Military families have stories.

There are stories about address books that are swollen with street numbers, apartment listings, cities, states, towns and countries. All were held at some point in time by the same military family as they journeyed through time with their service member.

Included in those books are the countless points-of-contact they have made, the friends they have left behind and the connections – neighbors, friends, doctors and teachers – life there has offered. It's not a book that lies on any best seller list, but it is the best record of where that family has been and who they've known during their tenure there.

Military families have stories.

These stories are written with uneasy beginnings in new surroundings and yet they close with deep satisfaction for having been sent there. Stories are numerous and frequent, like the moves that prompt them. Families feel displaced and yet they function with great resolve. They find themselves properly planted and thriving despite initial concerns about uprooting. It always seems to work itself out, or at least offers many chances to do so.

Military families have stories.

They are the stories told by the stickers on the backs of their pieces of furniture. The stickers create a mosaic, recording in tiny colored squares the number of times they have been packed up and moved to a new location. They record the journeys the pieces – and the family – have taken. Those pieces may have been placed in different settings, in different rooms, in different countries or even held out of sight in storage, but they have traveled with these folks to all the wondrous spots they have shared. These tiny little stickers have big meaning.

Military families have stories.

There are chapters written about families waiting for a ship to dock. There are chapters about reading to a child across the globe on a DVD to be shared at bedtime. The sky offers a glimpse of an airman's taskings as a plane flies overhead, even as it soars away from its assigned base. When storms strike or when chaos fills the streets, National Guardsmen jump in to dutifully stand America's ground while their families hold their breath for their safe returns.

All of these actions provide the words for paragraphs that build stories and explain a way of life.

Military families have stories.
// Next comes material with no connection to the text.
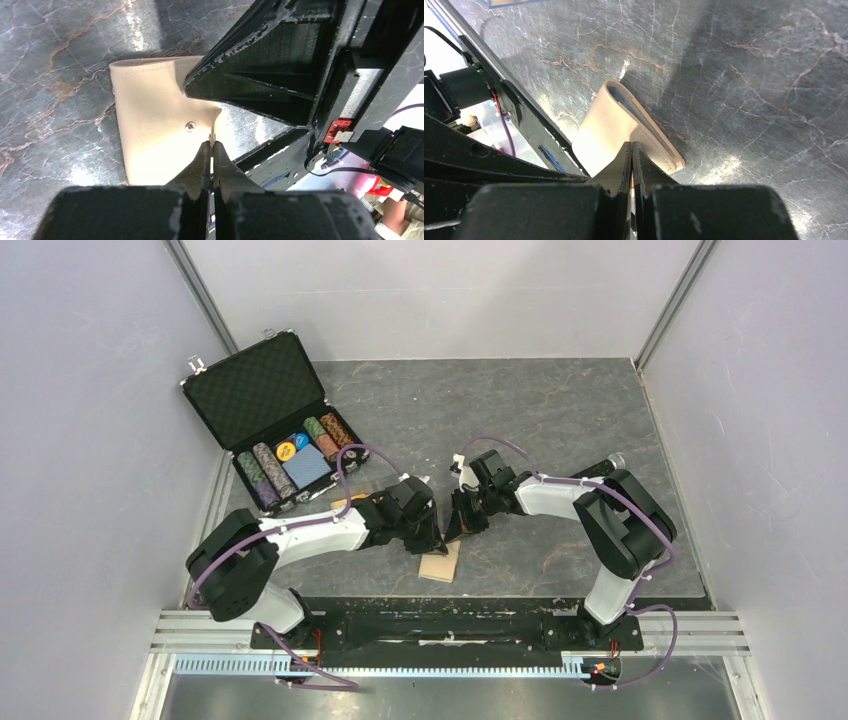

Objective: Put the credit cards into the card holder
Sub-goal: Close the card holder at the center of the board.

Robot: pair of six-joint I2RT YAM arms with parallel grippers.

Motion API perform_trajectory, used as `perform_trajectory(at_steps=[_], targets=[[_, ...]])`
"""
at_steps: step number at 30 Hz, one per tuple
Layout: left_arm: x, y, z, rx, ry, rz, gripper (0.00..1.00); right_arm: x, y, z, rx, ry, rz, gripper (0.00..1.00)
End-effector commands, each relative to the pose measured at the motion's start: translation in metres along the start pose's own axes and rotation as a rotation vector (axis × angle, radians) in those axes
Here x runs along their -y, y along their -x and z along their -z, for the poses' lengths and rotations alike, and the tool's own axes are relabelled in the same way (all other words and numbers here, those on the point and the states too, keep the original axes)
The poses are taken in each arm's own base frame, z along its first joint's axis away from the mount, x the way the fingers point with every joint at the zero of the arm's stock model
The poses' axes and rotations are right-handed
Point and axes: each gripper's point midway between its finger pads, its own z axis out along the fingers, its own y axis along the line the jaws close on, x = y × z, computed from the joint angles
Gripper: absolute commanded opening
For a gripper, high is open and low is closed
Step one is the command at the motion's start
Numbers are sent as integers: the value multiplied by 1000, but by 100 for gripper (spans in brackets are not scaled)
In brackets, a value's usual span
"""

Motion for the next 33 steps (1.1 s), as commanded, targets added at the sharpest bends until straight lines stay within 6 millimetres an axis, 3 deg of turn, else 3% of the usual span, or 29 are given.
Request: perform_trajectory(at_steps=[1, 19, 27, 33], targets=[[4, 9, 8, 54, 7, 42, 2, 32, -10, -2, -11, -145, 7, 0], [-20, -17, -22, -39, 42, 134, 2, 30, -12, 1, -7, -139, 12, 0], [-28, -15, -25, -21, 75, 128, 2, 26, -10, 5, 5, -132, 28, 0], [-19, -2, -18, 29, 56, 77, 2, 29, -14, 4, -5, -136, 25, 0]])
It shares an acronym with Military Families for High Standards: MFHS.

Both capture the essence of what is important for those who share a life with a service member – moments of service, determined by standards of performance that impact outcomes and build stories that consistently record exceptional outcomes.

Military families have stories and they have shared them in a way that even the President of the United States was impressed to learn, recognize -- and share.